TIDMDEMG
RNS Number : 1369G
Deltex Medical Group PLC
14 July 2023
NOT FOR RELEASE, PUBLICATION OR DISTRIBUTION, DIRECTLY OR
INDIRECTLY, IN WHOLE OR IN PART, OR INTO OR WITHIN THE UNITED
STATES, AUSTRALIA, NEW ZEALAND, CANADA, SOUTH AFRICA OR JAPAN, OR
ANY MEMBER STATE OF THE EEA, OR ANY OTHER JURISDICTION WHERE, OR TO
ANY OTHER PERSON TO WHOM, TO DO SO MIGHT CONSTITUTE A VIOLATION OR
BREACH OF ANY APPLICABLE LAW OR REGULATION. PLEASE SEE THE
IMPORTANT NOTICE AT THE OF THIS ANNOUNCEMENT.
THE COMMUNICATION OF THIS ANNOUNCEMENT AND ANY OTHER DOCUMENTS
OR MATERIALS RELATING TO THE RETAIL OFFER AS A FINANCIAL PROMOTION
IS ONLY BEING MADE TO, AND MAY ONLY BE ACTED UPON BY, THOSE PERSONS
IN THE UNITED KINGDOM FALLING WITHIN ARTICLE 43 OF THE FINANCIAL
SERVICES AND MARKETS ACT 2000 (FINANCIAL PROMOTION) ORDER 2005, AS
AMED (WHICH INCLUDES AN EXISTING MEMBER OF DELTEX MEDICAL GROUP
PLC). ANY INVESTMENT OR INVESTMENT ACTIVITY TO WHICH THIS
ANNOUNCEMENT RELATES IS AVAILABLE ONLY TO SUCH PERSONS AND WILL BE
ENGAGED IN ONLY WITH SUCH PERSONS. THIS ANNOUNCEMENT IS FOR
INFORMATIONAL PURPOSES ONLY, AND DOES NOT CONSTITUTE OR FORM PART
OF ANY OFFER OR INVITATION TO SELL OR ISSUE, OR ANY SOLICITATION OF
AN OFFER TO PURCHASE OR SUBSCRIBE FOR, ANY SECURITIES OF DELTEX
MEDICAL GROUP PLC.
14 July 2023
Deltex Medical Group plc
("Deltex Medical Group" or the "Company")

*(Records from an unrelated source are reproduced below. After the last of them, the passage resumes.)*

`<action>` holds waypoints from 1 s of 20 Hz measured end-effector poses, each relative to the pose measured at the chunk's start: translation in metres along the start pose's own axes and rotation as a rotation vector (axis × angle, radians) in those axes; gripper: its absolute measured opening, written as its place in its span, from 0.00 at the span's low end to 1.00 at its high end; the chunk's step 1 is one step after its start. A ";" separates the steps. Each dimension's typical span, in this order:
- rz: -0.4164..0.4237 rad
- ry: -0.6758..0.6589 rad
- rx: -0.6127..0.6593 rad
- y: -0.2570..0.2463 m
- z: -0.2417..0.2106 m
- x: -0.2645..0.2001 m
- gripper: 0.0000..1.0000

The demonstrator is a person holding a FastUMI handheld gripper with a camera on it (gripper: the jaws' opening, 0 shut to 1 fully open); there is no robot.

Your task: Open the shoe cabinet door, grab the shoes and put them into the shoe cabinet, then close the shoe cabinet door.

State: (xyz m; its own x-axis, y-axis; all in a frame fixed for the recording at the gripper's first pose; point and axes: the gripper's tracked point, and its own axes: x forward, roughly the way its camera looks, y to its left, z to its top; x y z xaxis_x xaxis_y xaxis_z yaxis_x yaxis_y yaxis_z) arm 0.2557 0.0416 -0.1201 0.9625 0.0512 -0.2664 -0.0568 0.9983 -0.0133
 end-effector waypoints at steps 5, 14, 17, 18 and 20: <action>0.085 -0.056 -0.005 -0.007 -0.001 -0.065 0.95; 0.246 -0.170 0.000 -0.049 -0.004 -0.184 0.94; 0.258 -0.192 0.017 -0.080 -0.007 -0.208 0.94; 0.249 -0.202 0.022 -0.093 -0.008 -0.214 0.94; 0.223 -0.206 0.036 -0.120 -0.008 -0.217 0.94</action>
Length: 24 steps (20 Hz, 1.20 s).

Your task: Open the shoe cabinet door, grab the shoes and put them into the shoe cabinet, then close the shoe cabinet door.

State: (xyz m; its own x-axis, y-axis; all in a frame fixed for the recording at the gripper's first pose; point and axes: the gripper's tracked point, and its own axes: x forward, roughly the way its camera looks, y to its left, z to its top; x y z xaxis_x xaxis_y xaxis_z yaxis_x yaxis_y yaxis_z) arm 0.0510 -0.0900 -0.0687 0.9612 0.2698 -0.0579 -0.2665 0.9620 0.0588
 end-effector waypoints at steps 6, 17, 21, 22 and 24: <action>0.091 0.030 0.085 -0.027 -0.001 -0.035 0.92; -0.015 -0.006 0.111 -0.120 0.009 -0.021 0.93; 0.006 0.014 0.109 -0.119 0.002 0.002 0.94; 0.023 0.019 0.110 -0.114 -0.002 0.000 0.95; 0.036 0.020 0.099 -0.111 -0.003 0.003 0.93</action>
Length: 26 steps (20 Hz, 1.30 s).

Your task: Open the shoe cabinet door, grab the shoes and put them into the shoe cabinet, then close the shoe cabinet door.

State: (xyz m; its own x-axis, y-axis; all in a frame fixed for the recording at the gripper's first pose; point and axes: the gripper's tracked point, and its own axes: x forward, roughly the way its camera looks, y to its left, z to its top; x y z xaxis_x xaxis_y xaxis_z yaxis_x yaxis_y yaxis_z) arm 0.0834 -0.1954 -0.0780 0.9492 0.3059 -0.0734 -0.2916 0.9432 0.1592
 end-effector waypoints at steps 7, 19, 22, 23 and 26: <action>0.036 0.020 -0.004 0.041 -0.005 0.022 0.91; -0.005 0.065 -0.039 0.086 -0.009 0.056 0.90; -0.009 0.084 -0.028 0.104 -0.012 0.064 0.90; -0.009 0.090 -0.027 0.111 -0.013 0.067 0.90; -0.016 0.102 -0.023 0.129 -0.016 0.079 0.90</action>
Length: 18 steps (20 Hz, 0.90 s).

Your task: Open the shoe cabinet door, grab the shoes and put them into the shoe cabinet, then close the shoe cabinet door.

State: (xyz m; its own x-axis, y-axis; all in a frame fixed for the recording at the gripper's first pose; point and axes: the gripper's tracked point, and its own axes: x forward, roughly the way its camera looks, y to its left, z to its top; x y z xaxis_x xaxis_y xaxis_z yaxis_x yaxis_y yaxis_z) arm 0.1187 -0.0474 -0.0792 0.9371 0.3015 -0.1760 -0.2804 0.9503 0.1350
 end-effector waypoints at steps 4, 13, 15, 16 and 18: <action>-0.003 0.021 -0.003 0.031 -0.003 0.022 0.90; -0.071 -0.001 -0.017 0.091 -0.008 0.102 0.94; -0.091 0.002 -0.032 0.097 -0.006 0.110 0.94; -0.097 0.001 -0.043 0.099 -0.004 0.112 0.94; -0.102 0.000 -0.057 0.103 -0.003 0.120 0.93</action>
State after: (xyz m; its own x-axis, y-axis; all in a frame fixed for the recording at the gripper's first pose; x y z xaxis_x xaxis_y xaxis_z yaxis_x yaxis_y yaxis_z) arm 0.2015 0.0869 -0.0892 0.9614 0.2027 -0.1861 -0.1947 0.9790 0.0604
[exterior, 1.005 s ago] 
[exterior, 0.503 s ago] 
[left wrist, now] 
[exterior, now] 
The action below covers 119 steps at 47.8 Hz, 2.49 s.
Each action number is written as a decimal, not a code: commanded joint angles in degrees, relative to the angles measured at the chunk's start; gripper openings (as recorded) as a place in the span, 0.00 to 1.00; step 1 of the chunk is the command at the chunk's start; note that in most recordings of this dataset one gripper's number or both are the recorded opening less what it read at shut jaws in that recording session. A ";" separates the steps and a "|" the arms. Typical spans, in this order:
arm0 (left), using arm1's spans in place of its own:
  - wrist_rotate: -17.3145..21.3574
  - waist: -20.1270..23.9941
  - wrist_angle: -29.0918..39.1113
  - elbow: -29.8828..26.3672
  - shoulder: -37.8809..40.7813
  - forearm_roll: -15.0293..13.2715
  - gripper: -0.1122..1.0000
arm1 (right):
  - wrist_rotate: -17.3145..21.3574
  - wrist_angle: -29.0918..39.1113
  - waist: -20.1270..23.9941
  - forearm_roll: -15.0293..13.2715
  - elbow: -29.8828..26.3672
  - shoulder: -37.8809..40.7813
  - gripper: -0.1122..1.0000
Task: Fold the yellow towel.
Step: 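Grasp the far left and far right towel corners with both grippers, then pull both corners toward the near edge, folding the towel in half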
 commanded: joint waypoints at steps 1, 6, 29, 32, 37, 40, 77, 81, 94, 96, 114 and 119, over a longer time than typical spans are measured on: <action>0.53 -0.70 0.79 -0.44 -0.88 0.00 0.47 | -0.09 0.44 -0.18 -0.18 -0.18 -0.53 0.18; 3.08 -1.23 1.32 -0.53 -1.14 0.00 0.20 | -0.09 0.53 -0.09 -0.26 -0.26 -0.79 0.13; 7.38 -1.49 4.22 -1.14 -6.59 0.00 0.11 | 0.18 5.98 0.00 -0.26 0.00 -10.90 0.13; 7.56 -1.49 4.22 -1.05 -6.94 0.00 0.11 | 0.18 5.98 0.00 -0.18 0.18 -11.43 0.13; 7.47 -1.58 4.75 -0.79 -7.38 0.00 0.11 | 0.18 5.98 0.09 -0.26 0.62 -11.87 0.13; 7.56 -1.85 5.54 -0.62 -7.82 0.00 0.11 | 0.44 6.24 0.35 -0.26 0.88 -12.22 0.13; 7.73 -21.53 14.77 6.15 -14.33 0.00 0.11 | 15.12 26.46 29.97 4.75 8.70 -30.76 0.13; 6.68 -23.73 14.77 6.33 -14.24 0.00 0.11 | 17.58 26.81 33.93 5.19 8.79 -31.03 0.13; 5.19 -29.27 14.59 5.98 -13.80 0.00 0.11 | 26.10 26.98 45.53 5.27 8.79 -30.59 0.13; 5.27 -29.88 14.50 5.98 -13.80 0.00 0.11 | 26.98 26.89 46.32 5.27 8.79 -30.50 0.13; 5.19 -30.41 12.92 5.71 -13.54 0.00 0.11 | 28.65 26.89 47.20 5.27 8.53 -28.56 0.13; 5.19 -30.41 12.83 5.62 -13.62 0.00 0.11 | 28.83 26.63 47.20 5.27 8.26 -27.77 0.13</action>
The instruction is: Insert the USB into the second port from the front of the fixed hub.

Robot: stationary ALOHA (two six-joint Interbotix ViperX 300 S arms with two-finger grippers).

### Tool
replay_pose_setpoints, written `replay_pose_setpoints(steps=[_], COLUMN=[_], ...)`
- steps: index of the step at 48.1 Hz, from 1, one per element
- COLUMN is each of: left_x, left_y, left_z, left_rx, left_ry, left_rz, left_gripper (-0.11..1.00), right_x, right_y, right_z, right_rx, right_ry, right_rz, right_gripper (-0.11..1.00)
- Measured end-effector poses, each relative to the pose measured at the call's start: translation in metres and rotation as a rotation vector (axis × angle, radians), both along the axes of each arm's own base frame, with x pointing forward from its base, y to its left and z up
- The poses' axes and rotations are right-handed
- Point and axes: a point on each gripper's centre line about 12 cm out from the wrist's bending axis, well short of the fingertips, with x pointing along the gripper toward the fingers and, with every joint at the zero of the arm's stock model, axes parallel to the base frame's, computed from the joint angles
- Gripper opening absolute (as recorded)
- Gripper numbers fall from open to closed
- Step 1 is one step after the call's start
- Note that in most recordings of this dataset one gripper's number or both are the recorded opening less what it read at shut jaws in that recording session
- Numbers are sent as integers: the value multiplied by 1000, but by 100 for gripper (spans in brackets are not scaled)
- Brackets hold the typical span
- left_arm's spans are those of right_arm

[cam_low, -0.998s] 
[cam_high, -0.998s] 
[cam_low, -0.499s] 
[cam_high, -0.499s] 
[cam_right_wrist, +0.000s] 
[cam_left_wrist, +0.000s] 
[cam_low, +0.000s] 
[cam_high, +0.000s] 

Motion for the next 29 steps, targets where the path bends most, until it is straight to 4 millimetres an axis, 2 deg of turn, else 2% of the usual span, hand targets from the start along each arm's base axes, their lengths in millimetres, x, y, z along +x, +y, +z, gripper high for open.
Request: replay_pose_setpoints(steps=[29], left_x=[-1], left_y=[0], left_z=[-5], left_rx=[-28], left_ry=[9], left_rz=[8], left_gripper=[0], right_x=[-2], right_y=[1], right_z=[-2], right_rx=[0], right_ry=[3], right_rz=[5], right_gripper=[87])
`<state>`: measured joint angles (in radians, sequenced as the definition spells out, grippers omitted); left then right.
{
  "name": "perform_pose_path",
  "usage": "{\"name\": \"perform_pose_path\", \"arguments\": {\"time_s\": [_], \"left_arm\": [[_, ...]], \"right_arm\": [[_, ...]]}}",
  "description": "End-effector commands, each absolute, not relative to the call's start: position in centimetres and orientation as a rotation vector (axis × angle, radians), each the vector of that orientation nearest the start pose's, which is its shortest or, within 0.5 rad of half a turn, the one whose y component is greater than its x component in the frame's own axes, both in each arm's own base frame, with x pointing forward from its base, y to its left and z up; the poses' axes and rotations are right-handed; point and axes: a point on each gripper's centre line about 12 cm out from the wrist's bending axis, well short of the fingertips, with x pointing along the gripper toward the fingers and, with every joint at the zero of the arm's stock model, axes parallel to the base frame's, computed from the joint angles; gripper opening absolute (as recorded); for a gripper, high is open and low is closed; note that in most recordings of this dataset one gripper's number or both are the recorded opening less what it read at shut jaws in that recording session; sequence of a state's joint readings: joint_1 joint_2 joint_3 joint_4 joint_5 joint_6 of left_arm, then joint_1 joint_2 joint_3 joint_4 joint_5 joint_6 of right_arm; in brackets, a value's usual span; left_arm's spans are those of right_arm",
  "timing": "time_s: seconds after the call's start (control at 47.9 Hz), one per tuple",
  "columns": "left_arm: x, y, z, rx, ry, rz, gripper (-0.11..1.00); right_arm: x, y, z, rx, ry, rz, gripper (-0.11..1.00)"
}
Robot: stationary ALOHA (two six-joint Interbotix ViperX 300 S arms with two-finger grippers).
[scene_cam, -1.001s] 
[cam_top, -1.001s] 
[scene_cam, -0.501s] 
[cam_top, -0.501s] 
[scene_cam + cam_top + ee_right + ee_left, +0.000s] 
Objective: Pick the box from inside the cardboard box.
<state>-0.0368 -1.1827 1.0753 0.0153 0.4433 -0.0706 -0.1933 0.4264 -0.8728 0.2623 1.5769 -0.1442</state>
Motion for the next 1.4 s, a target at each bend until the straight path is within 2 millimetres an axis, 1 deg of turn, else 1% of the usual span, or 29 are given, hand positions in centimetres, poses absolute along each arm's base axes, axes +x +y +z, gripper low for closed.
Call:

Retail offer to raise up to GBP500,000
Deltex Medical Group plc (AIM: DEMG) announces a retail offer
via REX (the "Retail Offer") of ordinary shares ("Ordinary Shares")
of 0.01 pence each in the capital of the Company (the "Retail Offer
Shares").
In addition to the Retail Offer, the Company is conducting a
placing and subscription of new Ordinary Shares (the "Placing
Shares" and the "Subscription Shares" together with the Retail
Offer Shares, the "New Ordinary Shares") to raise approximately
GBP1.67 million before expenses at a price of 0.2 pence per new
Ordinary Share (the "Issue Price") (the "Placing"). The price of
the Retail Offer Shares is equal to the Issue Price.
A separate announcement has been made earlier today regarding
the Placing and Subscription and its terms. For the avoidance of
doubt, the Retail Offer is not part of the Placing.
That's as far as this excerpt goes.